Master Whitaker was just the man to complement this message. He often draws attention to the fact that many jurisdictions have never required discovery as it is understood in the US, the UK and elsewhere. Can we say, for example, that justice in Germany is lesser justice than ours because it does not require parties to trawl through all their documents, challenging each other’s discovery at vast expense with the verbal equivalent of sawn-off shotguns and knives? In saying this, Master Whitaker is not himself denying the value of the principles of common law discovery; his message is that if we – the judges and lawyers – do not find a better way to manage discovery then it will become hard to resist calls for a different model.
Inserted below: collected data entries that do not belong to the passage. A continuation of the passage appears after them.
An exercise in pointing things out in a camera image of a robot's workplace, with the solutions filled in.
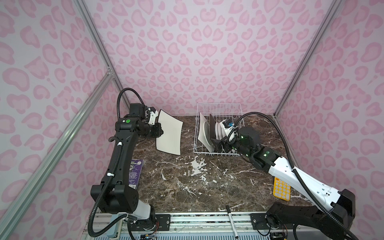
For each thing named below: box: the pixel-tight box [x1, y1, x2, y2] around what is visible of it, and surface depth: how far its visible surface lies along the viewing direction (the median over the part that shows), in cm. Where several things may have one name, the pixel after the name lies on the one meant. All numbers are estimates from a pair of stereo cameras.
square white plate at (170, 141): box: [155, 109, 184, 156], surface depth 90 cm
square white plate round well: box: [197, 112, 214, 153], surface depth 87 cm
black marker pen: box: [225, 205, 239, 239], surface depth 75 cm
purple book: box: [128, 158, 144, 190], surface depth 91 cm
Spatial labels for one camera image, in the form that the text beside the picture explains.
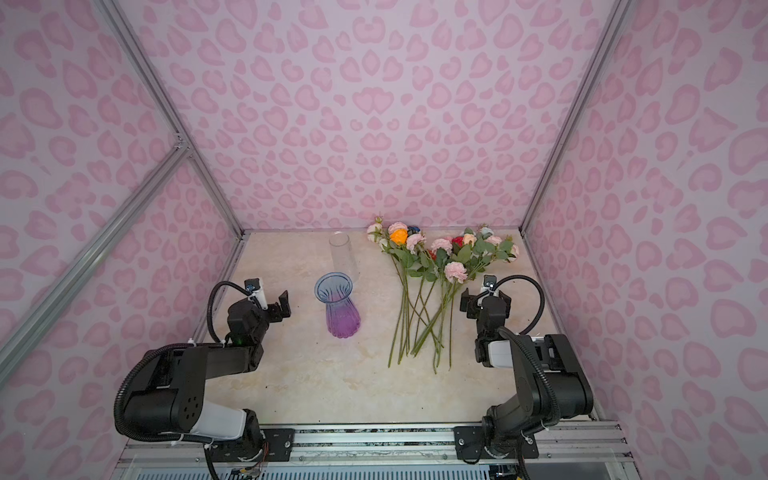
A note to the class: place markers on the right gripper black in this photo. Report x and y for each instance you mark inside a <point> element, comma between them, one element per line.
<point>486,304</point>

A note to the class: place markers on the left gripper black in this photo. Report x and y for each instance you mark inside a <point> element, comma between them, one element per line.
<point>274,309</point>

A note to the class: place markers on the purple glass vase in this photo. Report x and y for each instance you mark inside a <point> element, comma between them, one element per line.
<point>334,291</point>

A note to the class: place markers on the pink peony branch with bud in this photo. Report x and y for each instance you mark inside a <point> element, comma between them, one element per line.
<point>424,270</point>

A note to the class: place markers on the orange rose stem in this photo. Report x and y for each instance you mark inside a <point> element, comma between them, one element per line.
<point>402,335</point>

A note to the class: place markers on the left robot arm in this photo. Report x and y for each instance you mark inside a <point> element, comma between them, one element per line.
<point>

His own approach to the management of electronic documents is set out clearly in his judgment in Goodale v The Ministry of Justice, the only real example we have of a judge asserting the authority given to him by the rules to manage the costs of discovery pre-emptively and proactively.
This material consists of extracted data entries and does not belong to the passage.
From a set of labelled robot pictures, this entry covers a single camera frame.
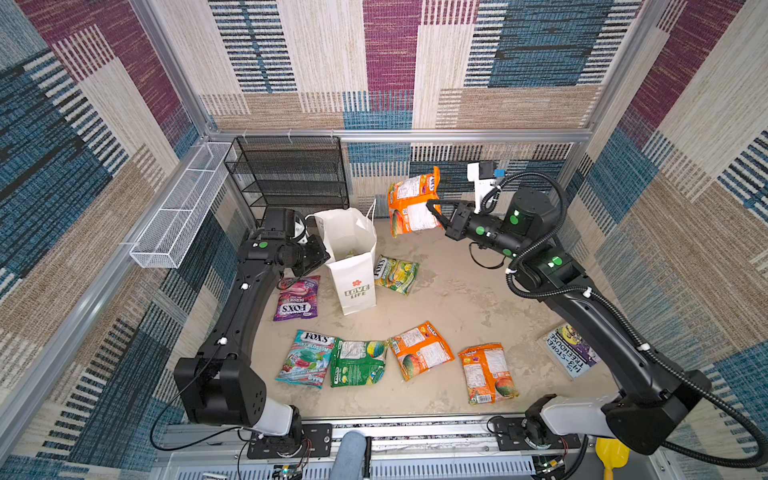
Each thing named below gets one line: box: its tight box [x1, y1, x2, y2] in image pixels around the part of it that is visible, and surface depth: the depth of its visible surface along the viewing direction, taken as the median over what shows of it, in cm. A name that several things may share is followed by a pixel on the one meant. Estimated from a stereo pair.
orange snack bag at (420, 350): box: [389, 321, 455, 382], surface depth 87 cm
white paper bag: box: [305, 199, 378, 316], surface depth 89 cm
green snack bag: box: [330, 337, 388, 388], surface depth 85 cm
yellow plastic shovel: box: [595, 437, 631, 480], surface depth 71 cm
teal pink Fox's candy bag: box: [275, 330, 334, 390], surface depth 85 cm
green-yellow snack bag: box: [374, 254, 420, 295], surface depth 104 cm
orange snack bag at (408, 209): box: [388, 166, 443, 238], surface depth 65 cm
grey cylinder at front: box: [329, 430, 367, 480], surface depth 70 cm
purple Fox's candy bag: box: [273, 275, 321, 321], surface depth 98 cm
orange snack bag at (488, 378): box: [458, 342, 520, 405], surface depth 83 cm
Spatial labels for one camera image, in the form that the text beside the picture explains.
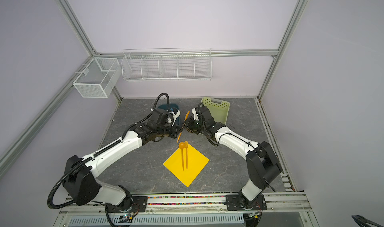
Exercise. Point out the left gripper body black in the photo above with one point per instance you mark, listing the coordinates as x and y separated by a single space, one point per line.
168 130

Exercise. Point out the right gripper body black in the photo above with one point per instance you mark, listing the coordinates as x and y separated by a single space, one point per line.
195 127

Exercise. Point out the orange plastic knife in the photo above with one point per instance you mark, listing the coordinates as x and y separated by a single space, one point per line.
183 125

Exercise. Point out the orange plastic fork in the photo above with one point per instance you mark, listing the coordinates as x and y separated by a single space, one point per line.
186 151

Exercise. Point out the yellow paper napkin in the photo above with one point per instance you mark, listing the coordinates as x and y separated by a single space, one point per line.
196 163

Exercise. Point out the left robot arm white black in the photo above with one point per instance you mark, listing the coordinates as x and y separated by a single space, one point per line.
80 185

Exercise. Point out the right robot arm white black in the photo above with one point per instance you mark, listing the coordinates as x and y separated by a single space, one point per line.
263 165

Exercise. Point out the dark teal plastic tub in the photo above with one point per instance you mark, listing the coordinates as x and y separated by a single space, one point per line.
173 107

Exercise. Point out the light green perforated basket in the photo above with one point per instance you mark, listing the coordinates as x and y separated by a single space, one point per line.
219 108

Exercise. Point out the white mesh box basket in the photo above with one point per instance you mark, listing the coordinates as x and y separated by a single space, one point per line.
98 78

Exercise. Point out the white vent grille strip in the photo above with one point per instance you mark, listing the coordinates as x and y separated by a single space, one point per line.
157 220

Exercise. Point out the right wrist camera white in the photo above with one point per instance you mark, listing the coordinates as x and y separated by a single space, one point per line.
195 113

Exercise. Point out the white wire shelf rack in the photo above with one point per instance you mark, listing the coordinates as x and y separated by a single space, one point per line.
167 64

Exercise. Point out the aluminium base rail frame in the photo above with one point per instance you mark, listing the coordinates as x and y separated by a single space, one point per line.
215 203
In addition to this message, Master Whitaker took us through recent and forthcoming changes to discovery. These include:
The exchange of information required by the eDisclosure Practice Direction 31B and formalised in its Electronic Documents Questionnaire.
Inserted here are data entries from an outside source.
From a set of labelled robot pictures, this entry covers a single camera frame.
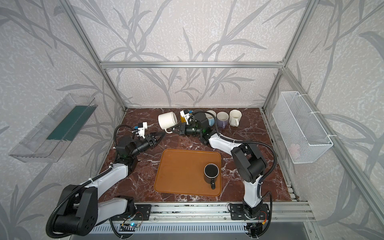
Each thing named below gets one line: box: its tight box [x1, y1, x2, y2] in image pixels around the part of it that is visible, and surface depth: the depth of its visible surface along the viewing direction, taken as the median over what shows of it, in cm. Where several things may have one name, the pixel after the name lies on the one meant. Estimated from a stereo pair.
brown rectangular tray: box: [154, 148, 222, 197], surface depth 88 cm
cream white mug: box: [158, 111, 178, 134], surface depth 80 cm
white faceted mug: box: [229, 109, 242, 127], surface depth 106 cm
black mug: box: [204, 163, 220, 190], surface depth 79 cm
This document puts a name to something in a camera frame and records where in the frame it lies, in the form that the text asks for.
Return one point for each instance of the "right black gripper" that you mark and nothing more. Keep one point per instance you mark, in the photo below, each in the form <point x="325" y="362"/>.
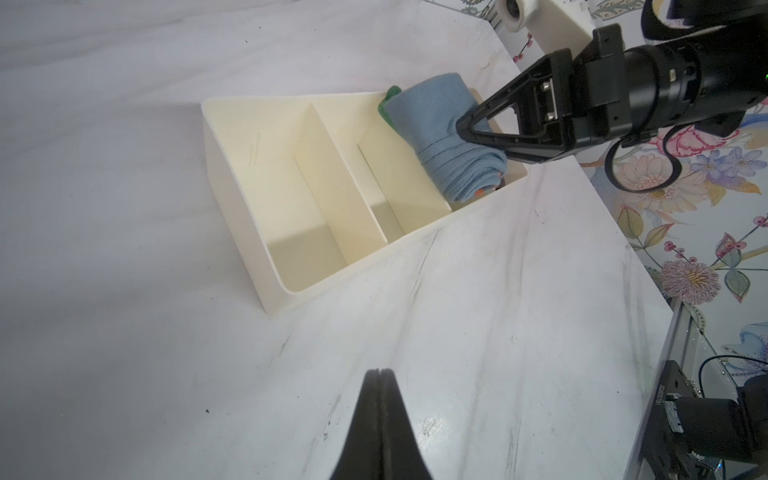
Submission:
<point x="606" y="90"/>

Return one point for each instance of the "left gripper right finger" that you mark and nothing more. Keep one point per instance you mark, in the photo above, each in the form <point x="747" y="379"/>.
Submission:
<point x="399" y="450"/>

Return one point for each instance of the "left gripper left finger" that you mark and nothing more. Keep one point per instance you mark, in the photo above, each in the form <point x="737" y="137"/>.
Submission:
<point x="360" y="456"/>

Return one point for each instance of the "cream divided organizer tray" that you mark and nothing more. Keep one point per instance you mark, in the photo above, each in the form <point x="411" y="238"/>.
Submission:
<point x="315" y="189"/>

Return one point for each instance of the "blue orange green sock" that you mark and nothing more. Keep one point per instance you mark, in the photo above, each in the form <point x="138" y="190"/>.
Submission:
<point x="425" y="116"/>

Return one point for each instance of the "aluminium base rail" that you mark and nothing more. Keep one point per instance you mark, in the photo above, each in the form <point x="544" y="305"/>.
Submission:
<point x="707" y="414"/>

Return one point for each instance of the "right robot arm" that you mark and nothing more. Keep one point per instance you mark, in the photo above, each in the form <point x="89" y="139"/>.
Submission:
<point x="704" y="64"/>

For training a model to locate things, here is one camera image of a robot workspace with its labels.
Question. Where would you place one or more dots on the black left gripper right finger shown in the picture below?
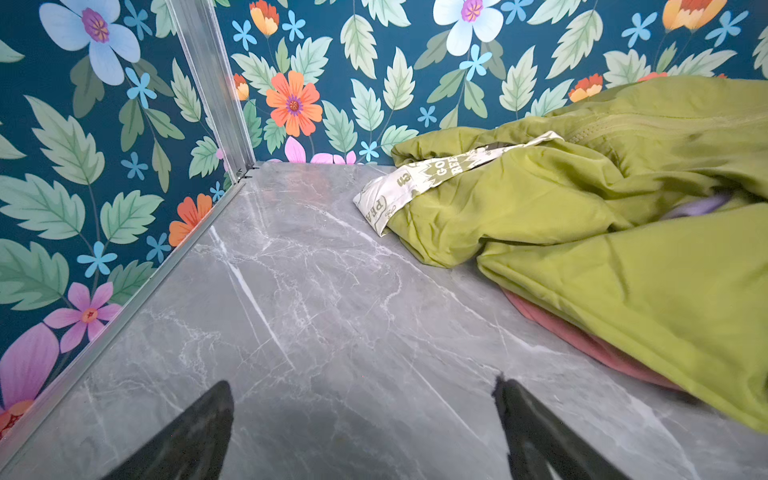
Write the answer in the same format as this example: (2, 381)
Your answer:
(540, 445)

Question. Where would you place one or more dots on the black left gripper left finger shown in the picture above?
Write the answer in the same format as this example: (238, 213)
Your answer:
(192, 446)

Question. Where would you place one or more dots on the pink cloth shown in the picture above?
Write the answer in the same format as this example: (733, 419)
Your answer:
(588, 344)

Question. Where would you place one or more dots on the olive green cloth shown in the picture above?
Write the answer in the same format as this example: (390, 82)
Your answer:
(573, 226)

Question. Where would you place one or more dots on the lavender purple cloth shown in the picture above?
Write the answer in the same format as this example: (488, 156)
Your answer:
(699, 207)

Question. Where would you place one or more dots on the white green printed cloth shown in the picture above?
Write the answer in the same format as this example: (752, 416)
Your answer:
(381, 198)

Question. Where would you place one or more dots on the aluminium frame post left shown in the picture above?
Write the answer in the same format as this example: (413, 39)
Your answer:
(201, 39)

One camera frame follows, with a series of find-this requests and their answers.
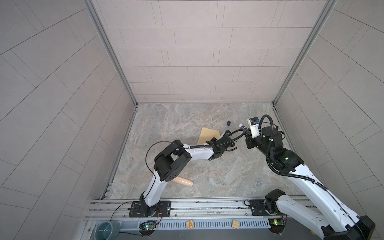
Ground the yellow paper envelope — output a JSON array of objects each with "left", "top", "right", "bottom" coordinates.
[{"left": 197, "top": 128, "right": 220, "bottom": 145}]

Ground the blue glue stick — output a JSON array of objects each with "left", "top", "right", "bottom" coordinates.
[{"left": 239, "top": 124, "right": 249, "bottom": 133}]

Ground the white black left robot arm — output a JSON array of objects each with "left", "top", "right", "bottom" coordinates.
[{"left": 138, "top": 134, "right": 236, "bottom": 216}]

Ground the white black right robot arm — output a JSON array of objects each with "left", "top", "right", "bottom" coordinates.
[{"left": 245, "top": 125, "right": 376, "bottom": 240}]

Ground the wooden letter block A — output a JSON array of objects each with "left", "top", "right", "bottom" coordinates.
[{"left": 187, "top": 220, "right": 195, "bottom": 230}]

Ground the beige wooden cylinder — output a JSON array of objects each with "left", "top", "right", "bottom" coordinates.
[{"left": 172, "top": 177, "right": 194, "bottom": 187}]

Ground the plain wooden block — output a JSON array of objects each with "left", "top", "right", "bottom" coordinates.
[{"left": 232, "top": 220, "right": 240, "bottom": 230}]

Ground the right green circuit board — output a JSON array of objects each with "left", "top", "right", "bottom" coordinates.
[{"left": 268, "top": 218, "right": 286, "bottom": 234}]

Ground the green circuit board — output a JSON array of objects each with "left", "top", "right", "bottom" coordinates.
[
  {"left": 139, "top": 221, "right": 157, "bottom": 236},
  {"left": 268, "top": 218, "right": 286, "bottom": 234}
]

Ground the left green circuit board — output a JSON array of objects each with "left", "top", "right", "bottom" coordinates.
[{"left": 139, "top": 221, "right": 157, "bottom": 236}]

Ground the teal round bowl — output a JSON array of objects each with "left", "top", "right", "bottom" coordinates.
[{"left": 94, "top": 221, "right": 120, "bottom": 240}]

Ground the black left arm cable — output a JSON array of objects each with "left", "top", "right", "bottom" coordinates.
[{"left": 109, "top": 128, "right": 246, "bottom": 221}]

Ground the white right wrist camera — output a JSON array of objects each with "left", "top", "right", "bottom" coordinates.
[{"left": 248, "top": 117, "right": 261, "bottom": 139}]

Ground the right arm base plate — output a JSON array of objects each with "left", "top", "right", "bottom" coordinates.
[{"left": 248, "top": 200, "right": 283, "bottom": 216}]

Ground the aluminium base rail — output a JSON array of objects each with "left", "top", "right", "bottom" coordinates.
[{"left": 77, "top": 196, "right": 319, "bottom": 240}]

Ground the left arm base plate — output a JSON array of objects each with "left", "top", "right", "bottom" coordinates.
[{"left": 129, "top": 200, "right": 171, "bottom": 218}]

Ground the aluminium corner post right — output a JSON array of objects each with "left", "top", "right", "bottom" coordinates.
[{"left": 272, "top": 0, "right": 338, "bottom": 105}]

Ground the aluminium corner post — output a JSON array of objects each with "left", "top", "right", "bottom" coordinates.
[
  {"left": 84, "top": 0, "right": 138, "bottom": 108},
  {"left": 272, "top": 0, "right": 338, "bottom": 105}
]

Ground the aluminium corner post left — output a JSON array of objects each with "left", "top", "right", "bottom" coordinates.
[{"left": 84, "top": 0, "right": 138, "bottom": 108}]
Lord Justice Jackson’s “menu option” which will remove the present default option of standard disclosure and replace it with a set of choices which will make the judges focus on what is really necessary – necessarily requiring the parties to provide the information needed to inform such a decision.
Costs management which will make parties prepare a budget early in the litigation, identifying what is to be spent on discovery amongst other things and, where relevant, identifying different ways of dealing with the cost and time problems.
I ended the session by making it clear that the effective abolition of discovery was not amongst my ambitions – I am, I said, merely the messenger of changes such as those now in force in New South Wales. So far as I am concerned, contemporaneous documents are often the only way of proving or disproving what a witness says (see HHJ Simon Brown’s QC’s judgment in Earles v Barclays Bank for an analysis of this), and the lawyers will want to go through those documents anyway, whatever the rules require. They will want, too, the opportunity to challenge their opponents’ discovery – what is needed is a mechanism for controlling those who see a happy coincidence in a perceived duty of “zealous advocacy” and the profitability which comes from taking every point.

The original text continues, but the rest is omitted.